WORK TO BE COMPLETED:
Would you please transcribe the data in full and exactly, excluding images?

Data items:

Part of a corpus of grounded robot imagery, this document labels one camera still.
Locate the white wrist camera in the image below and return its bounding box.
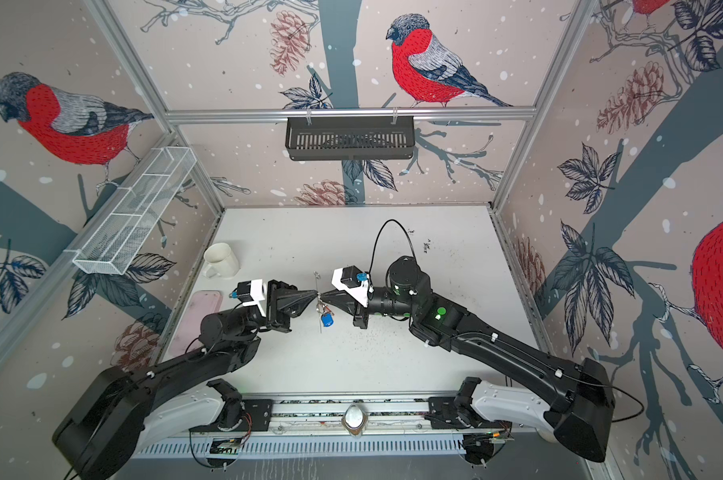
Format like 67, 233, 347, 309
229, 279, 267, 316
332, 266, 371, 307

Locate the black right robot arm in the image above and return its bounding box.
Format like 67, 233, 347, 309
321, 256, 615, 462

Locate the white wire mesh basket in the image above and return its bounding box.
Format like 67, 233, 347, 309
73, 146, 197, 275

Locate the black slotted wall basket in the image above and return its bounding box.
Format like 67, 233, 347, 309
285, 116, 415, 161

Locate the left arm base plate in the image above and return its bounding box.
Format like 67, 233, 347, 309
191, 399, 274, 434

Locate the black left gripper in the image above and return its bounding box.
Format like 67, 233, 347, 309
242, 285, 314, 338

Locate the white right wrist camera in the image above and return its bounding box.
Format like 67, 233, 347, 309
332, 266, 371, 307

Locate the white ceramic mug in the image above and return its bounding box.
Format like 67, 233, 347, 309
202, 243, 240, 279

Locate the small white dome object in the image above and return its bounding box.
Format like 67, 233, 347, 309
342, 403, 369, 437

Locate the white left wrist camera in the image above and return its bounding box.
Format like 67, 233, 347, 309
229, 279, 267, 316

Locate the blue capped key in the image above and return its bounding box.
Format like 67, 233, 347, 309
321, 309, 335, 328

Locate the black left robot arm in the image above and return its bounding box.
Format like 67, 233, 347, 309
52, 280, 319, 479

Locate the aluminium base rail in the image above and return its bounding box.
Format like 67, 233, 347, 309
126, 393, 555, 439

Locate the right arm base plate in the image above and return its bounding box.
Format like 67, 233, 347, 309
423, 397, 511, 430

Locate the pink rectangular tray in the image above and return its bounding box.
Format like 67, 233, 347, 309
165, 290, 223, 360

THE COMPLETED TASK:
Part of a corpus of grounded robot imagery, this document labels one camera still.
Locate the white wrist camera in the image below and return its bounding box.
Format like 67, 233, 347, 309
229, 279, 267, 316
332, 266, 371, 307

Locate the black right robot arm in the image above and return its bounding box.
Format like 67, 233, 347, 309
321, 256, 615, 462

Locate the white wire mesh basket in the image above and return its bounding box.
Format like 67, 233, 347, 309
73, 146, 197, 275

Locate the black slotted wall basket in the image above and return its bounding box.
Format like 67, 233, 347, 309
285, 116, 415, 161

Locate the left arm base plate in the image above and return its bounding box.
Format like 67, 233, 347, 309
191, 399, 274, 434

Locate the black left gripper in the image above and return its bounding box.
Format like 67, 233, 347, 309
242, 285, 314, 338

Locate the white right wrist camera in the image above and return its bounding box.
Format like 67, 233, 347, 309
332, 266, 371, 307

Locate the white ceramic mug in the image above and return its bounding box.
Format like 67, 233, 347, 309
202, 243, 240, 279

Locate the small white dome object in the image above and return its bounding box.
Format like 67, 233, 347, 309
342, 403, 369, 437

Locate the white left wrist camera in the image above and return its bounding box.
Format like 67, 233, 347, 309
229, 279, 267, 316

Locate the blue capped key in the image above and return its bounding box.
Format like 67, 233, 347, 309
321, 309, 335, 328

Locate the black left robot arm in the image above and return its bounding box.
Format like 67, 233, 347, 309
52, 280, 319, 479

Locate the aluminium base rail in the image above and return its bounding box.
Format like 67, 233, 347, 309
126, 393, 555, 439

Locate the right arm base plate in the image above and return its bounding box.
Format like 67, 233, 347, 309
423, 397, 511, 430

Locate the pink rectangular tray in the image above and return its bounding box.
Format like 67, 233, 347, 309
165, 290, 223, 360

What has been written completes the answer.